There was silence after Lara asked it.
Not an awkward silence. Not the kind that came from uncertainty about what had been said. It was too full for that. Too real. The words had fallen between them and changed the shape of the night all over again.
Would you run away with me?
Sarisa sat very still by the window, the communication device warm in her hands, her breath caught somewhere high and tight in her chest.
Outside, the gardens lay silver under the moon. Inside, her room was quiet enough that she could hear the tiny crackle of the bedside lamp and, far beyond the door, the faint shift of guards changing their weight in the corridor.
On the other end of the device, Lara exhaled first.
Then, rougher now, a little embarrassed by her own honesty, she said, "Sorry. That was stupid of me. You've got so much responsibility."
Sarisa shut her eyes.
Of all the things Lara could have said after a question like that, the apology somehow hurt most.
Not because it was wrong, but because it carried that old, infuriating instinct Lara had to step back from the edge of what she wanted the moment she feared wanting it too loudly might become selfish.
"No," Sarisa said at once, before Lara could retreat any farther into that place. "You are not."
Her voice came out stronger than she felt.
Lara was quiet again.
Sarisa drew in one slow breath. "If I could," she said, softer now, "I would run away with you."
The words left her and seemed to stay glowing in the air between them, impossible and clean and terribly true.
On the other end of the device, Lara made a sound so small Sarisa almost missed it. A breath. A laugh. Something breaking open.
"Gods," Lara murmured.
Sarisa lowered her gaze to the silver device in her hands. "That's the worst part, isn't it?"
"What is?"
"That I mean it." Her mouth twisted into a sad little smile that no one could see. "If you asked me at the wrong moment, I might do it.
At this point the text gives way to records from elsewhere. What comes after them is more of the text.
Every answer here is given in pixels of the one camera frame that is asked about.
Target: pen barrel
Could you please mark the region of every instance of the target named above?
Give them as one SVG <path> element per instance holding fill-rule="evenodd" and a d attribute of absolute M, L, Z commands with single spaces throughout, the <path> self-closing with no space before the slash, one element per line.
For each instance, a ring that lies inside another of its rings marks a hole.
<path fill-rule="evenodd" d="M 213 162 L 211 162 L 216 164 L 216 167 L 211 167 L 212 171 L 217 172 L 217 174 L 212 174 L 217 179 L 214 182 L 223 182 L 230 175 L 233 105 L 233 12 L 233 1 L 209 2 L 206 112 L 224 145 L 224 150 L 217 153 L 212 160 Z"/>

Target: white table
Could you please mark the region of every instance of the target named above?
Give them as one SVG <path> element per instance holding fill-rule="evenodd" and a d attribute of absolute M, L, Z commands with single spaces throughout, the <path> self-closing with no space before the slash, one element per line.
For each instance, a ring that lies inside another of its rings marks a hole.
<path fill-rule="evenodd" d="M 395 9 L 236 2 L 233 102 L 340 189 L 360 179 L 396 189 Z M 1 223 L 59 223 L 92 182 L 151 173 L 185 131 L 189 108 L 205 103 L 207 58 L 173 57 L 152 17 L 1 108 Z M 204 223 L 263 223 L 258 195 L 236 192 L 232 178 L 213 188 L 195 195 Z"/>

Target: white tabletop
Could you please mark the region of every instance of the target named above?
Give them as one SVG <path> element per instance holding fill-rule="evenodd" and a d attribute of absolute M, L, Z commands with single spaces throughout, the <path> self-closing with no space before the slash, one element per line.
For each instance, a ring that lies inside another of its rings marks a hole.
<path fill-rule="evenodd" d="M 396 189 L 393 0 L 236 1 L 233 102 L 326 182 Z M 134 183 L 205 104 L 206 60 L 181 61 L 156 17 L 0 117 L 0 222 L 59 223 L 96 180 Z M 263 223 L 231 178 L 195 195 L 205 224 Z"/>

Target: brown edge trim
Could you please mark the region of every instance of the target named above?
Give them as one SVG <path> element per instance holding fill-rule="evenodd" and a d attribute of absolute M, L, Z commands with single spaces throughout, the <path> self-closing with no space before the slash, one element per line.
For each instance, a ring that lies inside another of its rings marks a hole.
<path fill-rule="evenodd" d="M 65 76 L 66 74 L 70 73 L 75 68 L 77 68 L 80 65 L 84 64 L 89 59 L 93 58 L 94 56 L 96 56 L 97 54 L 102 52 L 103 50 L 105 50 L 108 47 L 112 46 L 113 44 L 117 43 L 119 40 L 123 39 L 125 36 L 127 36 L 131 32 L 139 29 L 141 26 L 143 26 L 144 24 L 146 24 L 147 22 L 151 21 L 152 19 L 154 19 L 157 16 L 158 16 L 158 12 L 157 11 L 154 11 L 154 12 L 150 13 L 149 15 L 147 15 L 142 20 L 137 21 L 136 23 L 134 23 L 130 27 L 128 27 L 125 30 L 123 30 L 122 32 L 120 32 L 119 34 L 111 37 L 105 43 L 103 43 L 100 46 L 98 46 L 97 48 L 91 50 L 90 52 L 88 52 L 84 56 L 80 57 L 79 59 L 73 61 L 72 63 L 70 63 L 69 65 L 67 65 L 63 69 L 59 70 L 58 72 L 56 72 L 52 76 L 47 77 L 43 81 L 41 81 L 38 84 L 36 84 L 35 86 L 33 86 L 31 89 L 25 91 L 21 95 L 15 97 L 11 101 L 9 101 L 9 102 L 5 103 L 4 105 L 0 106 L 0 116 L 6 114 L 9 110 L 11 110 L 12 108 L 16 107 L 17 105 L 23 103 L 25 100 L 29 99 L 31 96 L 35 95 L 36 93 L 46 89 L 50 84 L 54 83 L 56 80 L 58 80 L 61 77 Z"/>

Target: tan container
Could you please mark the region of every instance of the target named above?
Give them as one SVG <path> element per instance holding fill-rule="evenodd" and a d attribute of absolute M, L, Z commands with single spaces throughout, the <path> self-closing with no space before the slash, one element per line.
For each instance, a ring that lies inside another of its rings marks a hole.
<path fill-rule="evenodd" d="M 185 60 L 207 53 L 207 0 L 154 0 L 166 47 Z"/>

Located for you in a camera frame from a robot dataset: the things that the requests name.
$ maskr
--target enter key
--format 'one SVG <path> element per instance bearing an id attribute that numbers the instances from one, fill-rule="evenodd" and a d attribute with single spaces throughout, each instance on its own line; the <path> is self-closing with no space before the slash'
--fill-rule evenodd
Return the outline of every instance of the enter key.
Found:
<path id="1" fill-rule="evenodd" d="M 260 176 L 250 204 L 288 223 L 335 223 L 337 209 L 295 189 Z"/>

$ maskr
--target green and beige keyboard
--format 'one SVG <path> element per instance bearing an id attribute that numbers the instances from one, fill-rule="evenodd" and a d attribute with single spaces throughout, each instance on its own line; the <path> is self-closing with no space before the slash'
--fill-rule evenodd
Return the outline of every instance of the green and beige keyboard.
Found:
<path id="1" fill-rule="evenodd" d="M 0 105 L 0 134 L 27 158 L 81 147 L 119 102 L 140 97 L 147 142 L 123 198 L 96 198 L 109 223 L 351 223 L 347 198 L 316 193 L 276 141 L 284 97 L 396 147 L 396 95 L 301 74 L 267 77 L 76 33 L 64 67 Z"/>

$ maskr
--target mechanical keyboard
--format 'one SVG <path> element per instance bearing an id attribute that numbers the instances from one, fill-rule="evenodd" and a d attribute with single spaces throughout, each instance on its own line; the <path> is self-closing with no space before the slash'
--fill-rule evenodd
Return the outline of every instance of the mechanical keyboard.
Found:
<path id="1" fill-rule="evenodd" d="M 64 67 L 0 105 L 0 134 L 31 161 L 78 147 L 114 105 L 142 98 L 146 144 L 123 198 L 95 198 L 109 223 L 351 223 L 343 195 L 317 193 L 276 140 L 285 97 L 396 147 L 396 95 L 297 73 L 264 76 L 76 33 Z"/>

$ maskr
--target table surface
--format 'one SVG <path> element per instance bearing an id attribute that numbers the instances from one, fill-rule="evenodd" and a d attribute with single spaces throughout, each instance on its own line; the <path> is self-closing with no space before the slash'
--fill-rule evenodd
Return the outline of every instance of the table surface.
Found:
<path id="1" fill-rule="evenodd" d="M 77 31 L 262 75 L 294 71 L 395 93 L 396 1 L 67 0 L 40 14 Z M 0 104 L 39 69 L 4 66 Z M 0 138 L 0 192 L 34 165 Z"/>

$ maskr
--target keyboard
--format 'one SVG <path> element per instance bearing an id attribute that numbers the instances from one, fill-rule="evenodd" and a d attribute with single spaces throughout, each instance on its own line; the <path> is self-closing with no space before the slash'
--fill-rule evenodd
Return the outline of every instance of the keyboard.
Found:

I might leave the ring, the wedding, the palace, all of it, and just go."
Lara did not answer right away.
When she did, her voice had gone very quiet. "Sarisa…"
"I know." She leaned her temple against the back of the chair.
"I know what would happen. I know what it would mean. My mother would call it proof she was right about you. The court would call me unstable. Vaelen would become a public victim all over again. Aliyah would be dragged into it. I know."
"You'd lose a lot."
"Yes."
"But you still thought it."
Sarisa laughed softly, bitter and warm at once. "I think about it more than I should."
The confession settled gently. It felt dangerous to admit and impossible not to.
On the other side of the magic, Lara shifted.
Sarisa could hear the soft rustle of sheets and imagined her sitting up in bed now, hair falling loose, one hand dragged through it in the way she had when she was feeling too much and pretending she wasn't.
"I shouldn't have asked," Lara said.
"That's not true."
"It is."
"No." Sarisa's fingers tightened around the device. "I needed to hear that you would."
The answer came back immediately. "I would. In a heartbeat."
The butterflies came again, ridiculous and painful and alive. Sarisa hated that she was blushing alone in the dark like a girl in her first romance instead of a princess half-engaged to the wrong future.
She let herself smile anyway.
"I know," she said.
Lara laughed once under her breath. "You keep saying that."
"Because I do know." Sarisa's voice gentled.
"That's the problem. I know you mean things like that. I know if I appeared at your door tomorrow with Aliyah and one bag and said go, you would not ask where or how or whether it was sensible. You would just take my hand and start walking."
"Obviously."
The certainty of it made Sarisa's chest ache in that sweet, unbearable way only Lara seemed able to provoke. She looked out at the moonlit garden and imagined it for one dangerous second.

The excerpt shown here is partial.